When I first came up with the idea of Outdoor Book Club, I had a very specific target audience in mind: women like me: Mid-to-late 30s and 40s, women who, in their younger days, were pretty bad ass. Women who remembered what it was like to be adventurous, to take risks, to know the triumph of getting out of their comfort zones. Women who flirted with men they didn't know, drank drinks with scary sounding names, women who swam naked at night on the beach.
Where have these women gone?
We're sitting on the sidelines of suburban soccer games and our lives. We're waiting for meaning and fulfillment in the carpool lane at the local elementary school. We've grown up (and out) from our adventurous selves. We've started families, got respectable jobs and now spend our days trying to be amazing and thin and beautiful and smart and funny and kind and perfect, all the time.
All that pressure keeps us quiet. It keeps us pinned down to lives where meaning and satisfaction and a sense of purpose is always just out of reach. It makes us small and scared and unwilling to take risks. And scariest of all, that pressure dribbles down and does the same things to our kids.
When did we decide leaving our kids for a weekend would ruin them?

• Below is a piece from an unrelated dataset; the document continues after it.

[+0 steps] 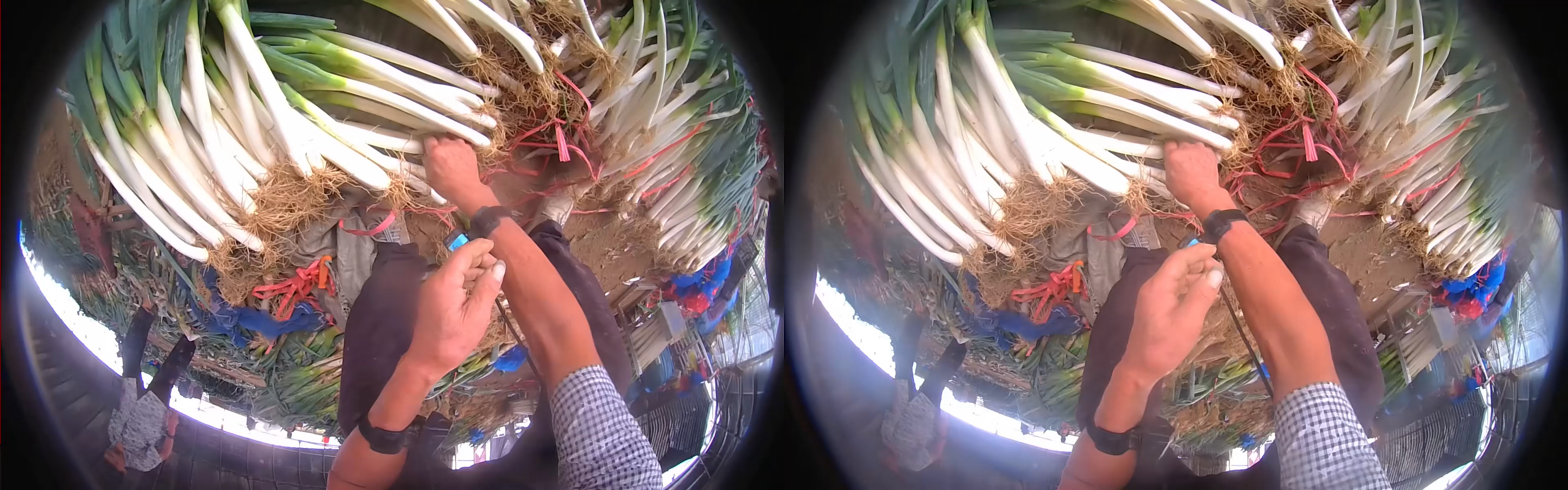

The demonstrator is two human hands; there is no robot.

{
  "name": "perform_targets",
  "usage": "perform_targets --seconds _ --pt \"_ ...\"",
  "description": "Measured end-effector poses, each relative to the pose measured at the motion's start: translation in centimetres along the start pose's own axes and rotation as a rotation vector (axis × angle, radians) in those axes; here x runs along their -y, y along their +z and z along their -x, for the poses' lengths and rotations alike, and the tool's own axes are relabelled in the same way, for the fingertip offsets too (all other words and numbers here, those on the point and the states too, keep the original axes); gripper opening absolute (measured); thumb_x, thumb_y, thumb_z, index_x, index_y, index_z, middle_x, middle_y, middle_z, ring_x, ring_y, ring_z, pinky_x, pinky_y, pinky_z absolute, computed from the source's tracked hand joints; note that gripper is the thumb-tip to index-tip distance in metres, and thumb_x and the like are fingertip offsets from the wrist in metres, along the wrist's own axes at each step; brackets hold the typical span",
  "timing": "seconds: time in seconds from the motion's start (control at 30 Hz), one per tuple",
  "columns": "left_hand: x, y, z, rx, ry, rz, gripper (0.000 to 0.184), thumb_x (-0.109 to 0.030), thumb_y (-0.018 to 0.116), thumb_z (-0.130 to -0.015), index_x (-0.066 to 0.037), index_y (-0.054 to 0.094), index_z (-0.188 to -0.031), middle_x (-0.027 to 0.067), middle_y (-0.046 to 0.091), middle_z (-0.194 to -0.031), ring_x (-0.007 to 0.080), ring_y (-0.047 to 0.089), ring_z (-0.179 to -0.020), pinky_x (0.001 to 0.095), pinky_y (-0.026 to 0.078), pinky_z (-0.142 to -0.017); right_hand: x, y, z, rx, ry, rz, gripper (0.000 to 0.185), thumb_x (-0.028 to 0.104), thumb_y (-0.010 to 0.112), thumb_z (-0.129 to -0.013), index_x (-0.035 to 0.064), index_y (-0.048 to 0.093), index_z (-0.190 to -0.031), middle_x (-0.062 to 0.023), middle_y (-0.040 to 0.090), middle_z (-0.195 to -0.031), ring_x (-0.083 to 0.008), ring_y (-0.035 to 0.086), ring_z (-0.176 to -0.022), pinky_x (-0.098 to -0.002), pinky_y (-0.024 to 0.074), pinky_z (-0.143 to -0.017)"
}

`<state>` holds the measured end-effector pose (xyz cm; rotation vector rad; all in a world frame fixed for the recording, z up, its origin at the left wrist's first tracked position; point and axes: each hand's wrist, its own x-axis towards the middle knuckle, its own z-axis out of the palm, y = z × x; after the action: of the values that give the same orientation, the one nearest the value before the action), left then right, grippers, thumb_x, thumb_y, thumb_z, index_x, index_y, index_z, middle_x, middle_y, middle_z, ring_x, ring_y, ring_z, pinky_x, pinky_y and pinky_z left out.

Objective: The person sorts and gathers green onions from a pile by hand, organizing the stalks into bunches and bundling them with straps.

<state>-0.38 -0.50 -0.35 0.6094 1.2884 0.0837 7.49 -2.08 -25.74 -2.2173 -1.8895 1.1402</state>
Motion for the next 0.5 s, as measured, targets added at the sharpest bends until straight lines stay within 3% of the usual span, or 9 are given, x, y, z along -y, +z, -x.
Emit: perform_targets --seconds 0.17,0.3,0.33,0.47,0.5 --pt "-0.6 -0.5 -0.2 -0.018 0.016 -0.024 0.036 -0.015 0.062 -0.099 0.003 0.057 -0.13 0.0094 0.068 -0.107 0.0139 0.064 -0.098 0.0294 0.051 -0.084 1.4 0.3 -1.2 0.105 -0.031 0.114 0.012 0.009 0.059 -0.081 0.003 0.067 -0.088 -0.0178 0.07 -0.083 -0.0345 0.071 -0.078 -0.0451 0.0549 -0.072" --pt "-0.7 -1.0 -0.2 -0.041 0.043 -0.022 0.036 -0.016 0.063 -0.099 0.002 0.057 -0.13 0.0088 0.068 -0.106 0.0134 0.064 -0.095 0.0284 0.051 -0.082 1.1 2.9 -0.9 -0.01 0.009 0.112 0.026 0.009 0.058 -0.08 0.0006 0.064 -0.104 -0.0203 0.07 -0.081 -0.0353 0.071 -0.072 -0.0458 0.0556 -0.064" --pt "-0.6 -1.1 -0.2 -0.047 0.048 -0.03 0.036 -0.016 0.063 -0.099 0.002 0.057 -0.13 0.0091 0.068 -0.105 0.0135 0.064 -0.095 0.0287 0.051 -0.082 1.3 2.1 -1.1 0.048 0.008 0.08 0.033 0.008 0.057 -0.08 -0.0005 0.061 -0.112 -0.0228 0.07 -0.081 -0.036 0.071 -0.069 -0.0461 0.0557 -0.062" --pt "-0.4 -1.4 0.0 -0.049 0.01 -0.065 0.037 -0.017 0.063 -0.099 0.001 0.057 -0.13 0.0091 0.067 -0.111 0.0136 0.063 -0.101 0.0289 0.051 -0.086 0.3 1.3 -4.4 0.317 0.1 -0.034 0.03 0.017 0.06 -0.078 0.0009 0.07 -0.101 -0.0225 0.071 -0.091 -0.0379 0.07 -0.09 -0.0476 0.055 -0.079" --pt "0.0 -1.9 -0.1 -0.139 0.031 -0.062 0.037 -0.017 0.063 -0.099 0.001 0.057 -0.131 0.0091 0.066 -0.114 0.0141 0.063 -0.104 0.0289 0.051 -0.088 0.3 0.2 -4.8 0.361 0.1 -0.055 0.03 0.019 0.06 -0.078 0.0006 0.07 -0.1 -0.0231 0.071 -0.093 -0.0384 0.07 -0.093 -0.0474 0.0544 -0.082"
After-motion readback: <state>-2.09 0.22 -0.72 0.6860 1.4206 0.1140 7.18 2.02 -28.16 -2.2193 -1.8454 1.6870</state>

When did a soccer game or a neighbor kid's birthday party come to overrule time spent with other women, bonding, growing, learning from each other? Learning how to take risks, learning how to love the outdoors again, remember what it was like to fail at something hard over and over again, until finally, through hard work and persistence, you succeed?
It's when we quietly started using them as an excuse to play small. It's when we stopped letting them have their own lives, their own secrets, their own existences beyond their mothers.
Your kids do not need you as much as you think they do.
One day they will grow up and move on and not need you any more, and that is kind of AWESOME (sad too, but that's not the point I'm making here). Your kids are on LOAN to you; they have always belonged more to the world than to you. Your most important job is to love them enough to prepare them with the grace and grit they need to thrive in a world that won't give a crap about their insecurities. They will be better people if you're NOT there every second of their lives, cheering them on and making them feel entitled to your (and thus the world's) constant love and attention. How do you think our grandmothers grew up to be the strong, wise, awesome women they are today? Certainly not because their mothers came to every quilting bee, I can tell you that.
You are a grown-ass woman
Which is why I'm not going to patronize you and assume you don't know the difference between taking care of yourself and neglecting your kids. There is a balance, and I trust you to find it. You'll make mistakes, and we all know it's part of the process.
There is so much beauty, so much adventure in you. There is so much about you that I want to know more about — that's great that you love your kids, but what I really want to know about is why you ran away from home that one time in high school, or how you fell in love with a drummer, or what it's like to live with a chronically ill husband. Everyone loves their kids. What I want to know about is your pain, about how I can help, how you want to be better today than you were yesterday. I want to know about who you are at your core. I can't get that while sitting next to you on a folding chair at a band concert; it needs to happen on a ridgeline or next to a surging river or around a campfire under starry skies.
In junior high I was a huge fan of the hair band Motley Crue. They had this song called "Girl Don't Go Away Mad (Just Go Away)" and I think about this song every time a woman tells me she feels guilty for asking her husband or the grandparents to watch her kids while she goes away for the weekend. I want to sing this song to my girlfriends trapped in their minivans, clutching thier ziplock bags filled with sliced oranges:
We could sail away
Or catch a freight train
Or a rocketship into outer space
Nothin' left to do...
Girl, don't go away mad;
Girl, just go away.
I'm telling you point blank: Girl, don't go away mad — at yourself, your husband, your bank account, your boss or whatever it is that's keeping you away from adventure. Girl, just go away — to a rocketship, a hiking trip with your college girlfriends or a writer's retreat across the state line.
When you get back, tell your kids stories. Talk about the struggles you overcame and the people you bonded with. That will be worth a hell of a lot more than the two hours you spent standing in the cold while they ran up and down the field. And how much more relaxed will you be because you've stepped away from your everyday life, you can put all that day-to-day bullshit and anxiety into some perspective?
There will be time for concerts and games and cleaning the house (I'm also looking at you, Ms. No Kids But Chained To My Job). I get emails from older women all the time who want so badly to go on adventures, but their doctors say it's just not a good idea. You think you have time, but you don't. The outdoors is calling you. Find that girl you used to be and bring her to life once again; there's a campfire and a starry sky that have your name written all over them.